● Task instructions:
Retype the entries word for word, leaving nothing out.
--- Records supplied ---
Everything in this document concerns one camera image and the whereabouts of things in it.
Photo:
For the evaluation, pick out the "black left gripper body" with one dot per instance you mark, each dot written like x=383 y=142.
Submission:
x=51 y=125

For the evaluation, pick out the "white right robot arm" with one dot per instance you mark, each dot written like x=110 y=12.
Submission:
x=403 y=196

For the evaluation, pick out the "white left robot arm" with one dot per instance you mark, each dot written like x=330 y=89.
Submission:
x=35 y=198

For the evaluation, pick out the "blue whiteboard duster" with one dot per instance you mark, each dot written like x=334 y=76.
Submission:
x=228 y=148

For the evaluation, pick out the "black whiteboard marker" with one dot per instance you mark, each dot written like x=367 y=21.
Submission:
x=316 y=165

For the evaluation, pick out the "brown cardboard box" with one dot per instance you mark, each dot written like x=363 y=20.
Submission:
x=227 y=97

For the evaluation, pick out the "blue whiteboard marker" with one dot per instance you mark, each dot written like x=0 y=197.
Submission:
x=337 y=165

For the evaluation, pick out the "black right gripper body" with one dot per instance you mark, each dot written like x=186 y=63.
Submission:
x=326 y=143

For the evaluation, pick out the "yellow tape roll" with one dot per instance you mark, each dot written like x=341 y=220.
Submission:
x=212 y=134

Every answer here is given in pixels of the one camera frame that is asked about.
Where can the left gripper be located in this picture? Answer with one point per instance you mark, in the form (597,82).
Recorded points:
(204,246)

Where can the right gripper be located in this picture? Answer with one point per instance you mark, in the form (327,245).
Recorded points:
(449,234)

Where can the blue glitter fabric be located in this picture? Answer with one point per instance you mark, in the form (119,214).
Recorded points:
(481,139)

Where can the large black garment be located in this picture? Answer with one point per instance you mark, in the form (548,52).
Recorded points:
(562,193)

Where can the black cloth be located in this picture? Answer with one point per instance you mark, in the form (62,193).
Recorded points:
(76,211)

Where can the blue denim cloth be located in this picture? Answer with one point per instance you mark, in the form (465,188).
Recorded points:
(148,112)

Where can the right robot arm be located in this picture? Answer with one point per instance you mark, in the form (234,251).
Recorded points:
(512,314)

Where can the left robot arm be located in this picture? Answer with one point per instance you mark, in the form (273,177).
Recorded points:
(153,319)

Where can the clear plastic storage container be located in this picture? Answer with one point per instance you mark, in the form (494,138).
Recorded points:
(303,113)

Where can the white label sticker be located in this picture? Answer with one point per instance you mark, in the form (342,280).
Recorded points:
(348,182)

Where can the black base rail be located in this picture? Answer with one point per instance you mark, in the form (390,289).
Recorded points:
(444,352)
---
● Your response:
Everything in this document concerns one camera image and the whereabouts of things in it.
Photo:
For the evaluation, pick out the "black left gripper body" with one dot per instance you mark, each dot written like x=383 y=142.
Submission:
x=51 y=125

For the evaluation, pick out the "white right robot arm" with one dot per instance you mark, each dot written like x=110 y=12.
Submission:
x=403 y=196

For the evaluation, pick out the "white left robot arm" with one dot per instance you mark, each dot written like x=330 y=89.
Submission:
x=35 y=198

For the evaluation, pick out the "blue whiteboard duster" with one dot per instance you mark, each dot written like x=334 y=76.
Submission:
x=228 y=148

For the evaluation, pick out the "black whiteboard marker" with one dot per instance you mark, each dot written like x=367 y=21.
Submission:
x=316 y=165

For the evaluation, pick out the "brown cardboard box" with one dot per instance you mark, each dot written like x=363 y=20.
Submission:
x=227 y=97

For the evaluation, pick out the "blue whiteboard marker" with one dot per instance you mark, each dot written like x=0 y=197.
Submission:
x=337 y=165

For the evaluation, pick out the "black right gripper body" with one dot per instance you mark, each dot written like x=186 y=63.
Submission:
x=326 y=143

For the evaluation, pick out the "yellow tape roll" with one dot per instance you mark, each dot written like x=341 y=220.
Submission:
x=212 y=134

Every answer here is given in pixels of the one camera frame that is asked about.
Where can the left gripper be located in this picture? Answer with one point per instance you mark, in the form (597,82).
Recorded points:
(204,246)

Where can the right gripper be located in this picture? Answer with one point per instance you mark, in the form (327,245).
Recorded points:
(449,234)

Where can the blue glitter fabric be located in this picture? Answer with one point per instance you mark, in the form (119,214).
Recorded points:
(481,139)

Where can the large black garment be located in this picture? Answer with one point per instance you mark, in the form (548,52).
Recorded points:
(562,193)

Where can the black cloth be located in this picture? Answer with one point per instance you mark, in the form (62,193).
Recorded points:
(76,211)

Where can the blue denim cloth be located in this picture? Answer with one point per instance you mark, in the form (465,188).
Recorded points:
(148,112)

Where can the right robot arm be located in this picture? Answer with one point per instance you mark, in the form (234,251).
Recorded points:
(512,314)

Where can the left robot arm be located in this picture? Answer with one point per instance you mark, in the form (273,177).
Recorded points:
(153,319)

Where can the clear plastic storage container be located in this picture? Answer with one point per instance you mark, in the form (494,138).
Recorded points:
(303,113)

Where can the white label sticker be located in this picture? Answer with one point per instance you mark, in the form (342,280).
Recorded points:
(348,182)

Where can the black base rail be located in this picture? Answer with one point per instance you mark, in the form (390,289).
Recorded points:
(444,352)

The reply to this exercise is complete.